Human-in-the-Loop Pattern

Human approval gates at critical decision points.

Use when: High-stakes decisions, regulatory requirements, learning from human feedback.

Example: Agent drafts report, human approves before sending.

Tradeoffs: Adds latency, but ensures safety and quality.

ReAct Pattern

Reason → Act → Observe cycle. Agent reasons about next action, executes it, observes result, repeats.

Use when: Dynamic environments, need adaptive behavior based on feedback.

Example: Debugging agent tries fixes, observes test results, adapts approach.

Tradeoffs: Flexible and adaptive, but can be inefficient if reasoning is expensive.

Plan-Execute Pattern

Agent creates full plan upfront, then executes all steps.

Use when: Environment is predictable, planning overhead is justified.

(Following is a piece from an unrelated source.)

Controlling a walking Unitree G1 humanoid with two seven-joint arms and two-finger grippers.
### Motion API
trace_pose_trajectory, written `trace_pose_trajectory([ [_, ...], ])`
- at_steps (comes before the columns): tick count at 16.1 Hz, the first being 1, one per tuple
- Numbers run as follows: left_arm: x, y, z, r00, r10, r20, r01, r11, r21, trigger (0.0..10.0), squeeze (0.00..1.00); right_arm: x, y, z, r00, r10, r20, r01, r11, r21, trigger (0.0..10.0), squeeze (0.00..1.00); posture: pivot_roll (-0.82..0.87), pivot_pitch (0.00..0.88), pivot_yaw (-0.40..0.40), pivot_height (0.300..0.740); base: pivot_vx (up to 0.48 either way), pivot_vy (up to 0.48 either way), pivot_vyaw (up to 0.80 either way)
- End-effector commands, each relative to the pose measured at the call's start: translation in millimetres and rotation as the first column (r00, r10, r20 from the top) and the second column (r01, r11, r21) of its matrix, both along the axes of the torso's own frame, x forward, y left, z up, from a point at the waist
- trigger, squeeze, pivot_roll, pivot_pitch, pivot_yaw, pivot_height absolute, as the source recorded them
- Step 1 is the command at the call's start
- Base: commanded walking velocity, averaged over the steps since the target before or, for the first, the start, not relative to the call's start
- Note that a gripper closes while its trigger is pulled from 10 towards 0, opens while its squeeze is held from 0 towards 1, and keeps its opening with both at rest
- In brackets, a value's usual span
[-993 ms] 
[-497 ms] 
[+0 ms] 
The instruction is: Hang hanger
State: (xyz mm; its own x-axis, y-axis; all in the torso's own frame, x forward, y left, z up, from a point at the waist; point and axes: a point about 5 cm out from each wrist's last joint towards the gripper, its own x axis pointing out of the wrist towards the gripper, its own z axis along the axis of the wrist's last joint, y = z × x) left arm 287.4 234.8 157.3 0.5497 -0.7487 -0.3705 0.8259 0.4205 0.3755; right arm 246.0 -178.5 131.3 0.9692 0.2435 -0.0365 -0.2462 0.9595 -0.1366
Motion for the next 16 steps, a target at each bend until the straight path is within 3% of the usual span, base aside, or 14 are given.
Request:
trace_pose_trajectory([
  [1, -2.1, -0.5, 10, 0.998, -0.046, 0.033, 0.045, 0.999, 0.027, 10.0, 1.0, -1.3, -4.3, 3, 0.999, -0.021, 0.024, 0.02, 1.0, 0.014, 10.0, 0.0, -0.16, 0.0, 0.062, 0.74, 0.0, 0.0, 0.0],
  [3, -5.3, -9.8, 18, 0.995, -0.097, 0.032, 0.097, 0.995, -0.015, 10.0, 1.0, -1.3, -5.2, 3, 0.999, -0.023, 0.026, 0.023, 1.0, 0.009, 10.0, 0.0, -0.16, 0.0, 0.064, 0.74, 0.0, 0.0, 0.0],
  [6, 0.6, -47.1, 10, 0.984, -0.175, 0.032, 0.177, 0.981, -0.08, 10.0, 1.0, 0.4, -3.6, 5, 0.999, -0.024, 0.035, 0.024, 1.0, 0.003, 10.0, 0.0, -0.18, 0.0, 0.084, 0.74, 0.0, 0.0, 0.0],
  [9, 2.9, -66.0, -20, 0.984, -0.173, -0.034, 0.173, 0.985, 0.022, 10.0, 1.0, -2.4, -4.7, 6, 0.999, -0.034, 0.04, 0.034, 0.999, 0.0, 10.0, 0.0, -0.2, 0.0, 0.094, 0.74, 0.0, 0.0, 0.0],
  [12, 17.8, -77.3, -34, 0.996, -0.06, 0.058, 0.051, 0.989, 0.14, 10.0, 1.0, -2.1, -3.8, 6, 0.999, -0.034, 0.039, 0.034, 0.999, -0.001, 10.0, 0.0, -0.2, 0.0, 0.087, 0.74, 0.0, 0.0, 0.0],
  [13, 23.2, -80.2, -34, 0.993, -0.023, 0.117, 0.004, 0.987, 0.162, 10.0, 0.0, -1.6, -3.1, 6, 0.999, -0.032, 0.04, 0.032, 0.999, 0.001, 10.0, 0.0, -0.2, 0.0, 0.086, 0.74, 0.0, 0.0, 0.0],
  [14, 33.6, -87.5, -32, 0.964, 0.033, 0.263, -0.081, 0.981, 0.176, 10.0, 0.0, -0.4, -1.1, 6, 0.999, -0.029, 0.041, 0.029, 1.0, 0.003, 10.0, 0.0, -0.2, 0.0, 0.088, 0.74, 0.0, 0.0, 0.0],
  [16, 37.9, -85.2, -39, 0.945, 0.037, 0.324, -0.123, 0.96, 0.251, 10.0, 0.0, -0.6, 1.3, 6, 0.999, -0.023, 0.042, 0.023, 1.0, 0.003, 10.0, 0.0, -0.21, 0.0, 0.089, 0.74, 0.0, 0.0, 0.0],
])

Example: Multi-step data pipeline with known transformations.

Tradeoffs: Efficient execution, but brittle if environment changes.

Reflection Pattern

Agent reviews its own outputs and iteratively improves them.

Use when: Quality matters more than speed, self-improvement is valuable.

Example: Writer agent drafts, critiques, and refines output.

Tradeoffs: Higher quality outputs, but increased token usage and latency.

Anti-Patterns Quick Reference

  1. God Agent: Single agent doing everything. Split responsibilities.
  2. Tight Coupling: Agents depend on internal implementation details. Use interfaces.
  3. Missing Guardrails: No constraints on agent actions. Add validation and limits.
  4. Deep Nesting: Agents calling agents calling agents. Flatten hierarchy.
  5. No Observability: Can't see what agents are doing. Add logging and tracing.
  6. Sequential Bottleneck: Everything waits for slowest agent. Add parallelism.
  7. Context Bloat: Passing entire history to every agent. Compress and filter.
  8. Redundant Agents: Multiple agents doing same thing. Consolidate.
  9. Hardcoded Prompts: Prompts baked into code. Externalize and version.
  10. Missing Timeouts: Agents can run forever. Add time and resource limits.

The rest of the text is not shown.